Year of the Tiger

Item #





Qing Late 19th Century


Ink & pigment on paper




overall 85" x 20" (216 x 51 cm); image 51" x 11-5/8" (129 x 29 cm)





There are 12 animal signs in the Chinese zodiac. Therefore, everyone that is born will have an animal identification. There are books that tell about the personalities and characteristics of people born in those particular years. It is an intriguing and interesting thing that people discuss and talk about. The following painting refers to an animal year. However the story that is related is not reflecting the character or personality of a person born in that year, but is simply a story in Chinese literature that came to mind with the artist who drew this painting.
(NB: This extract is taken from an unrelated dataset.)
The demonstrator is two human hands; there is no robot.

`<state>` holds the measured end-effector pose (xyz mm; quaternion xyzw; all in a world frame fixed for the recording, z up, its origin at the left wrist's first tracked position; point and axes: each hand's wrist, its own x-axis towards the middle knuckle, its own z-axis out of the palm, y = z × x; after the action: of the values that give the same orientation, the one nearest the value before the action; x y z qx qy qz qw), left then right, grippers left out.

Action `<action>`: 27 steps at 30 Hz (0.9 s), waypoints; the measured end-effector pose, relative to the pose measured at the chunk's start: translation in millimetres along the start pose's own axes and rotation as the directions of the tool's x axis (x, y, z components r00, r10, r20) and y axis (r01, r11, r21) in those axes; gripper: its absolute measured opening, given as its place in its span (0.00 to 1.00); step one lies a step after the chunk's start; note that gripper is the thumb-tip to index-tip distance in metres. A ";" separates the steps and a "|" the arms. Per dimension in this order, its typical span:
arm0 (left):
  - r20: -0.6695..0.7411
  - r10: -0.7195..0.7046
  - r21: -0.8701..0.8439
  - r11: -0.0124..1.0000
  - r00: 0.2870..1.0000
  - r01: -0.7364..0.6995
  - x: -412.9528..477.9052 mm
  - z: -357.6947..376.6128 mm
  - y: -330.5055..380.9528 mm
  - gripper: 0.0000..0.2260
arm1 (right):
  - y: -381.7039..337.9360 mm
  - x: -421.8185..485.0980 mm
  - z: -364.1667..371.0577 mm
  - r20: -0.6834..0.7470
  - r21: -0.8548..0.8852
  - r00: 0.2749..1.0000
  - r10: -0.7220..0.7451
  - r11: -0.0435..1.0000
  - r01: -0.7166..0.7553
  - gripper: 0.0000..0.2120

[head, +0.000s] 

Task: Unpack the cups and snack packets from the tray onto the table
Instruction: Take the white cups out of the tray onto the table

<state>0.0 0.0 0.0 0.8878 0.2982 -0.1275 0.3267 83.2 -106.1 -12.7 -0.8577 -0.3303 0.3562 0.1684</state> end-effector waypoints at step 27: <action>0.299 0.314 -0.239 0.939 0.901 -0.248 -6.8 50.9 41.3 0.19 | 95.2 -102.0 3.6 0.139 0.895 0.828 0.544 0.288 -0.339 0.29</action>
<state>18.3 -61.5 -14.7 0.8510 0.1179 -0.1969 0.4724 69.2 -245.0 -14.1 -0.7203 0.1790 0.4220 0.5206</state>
He was undoubtedly a scholar who loved to draw and used the excuse of creating a series of zodiac related paintings. That artist's name was Wang Su. The paintings were done in the late 19th century, before the end of the Qing Dynasty
This painting refers to the year of the tiger. It is the story of a monk who came to visit a very famous and hospitable scholar. While he was with the scholar, the scholar asked the monk if he didn't have servants to help him. The monk said that he did, and with that he called 2 names. In came 2 very large tigers. These were his servants. It is not uncommon in paintings and stories of Chinese holy men that they are shown or portrayed in the company of wild beasts such as tigers. The Chinese believe that if the man is very holy his natural rhythms are so harmonious with nature that none of the beasts of the wild will harm him. They consider him as simply another part of the harmonious force of the universe.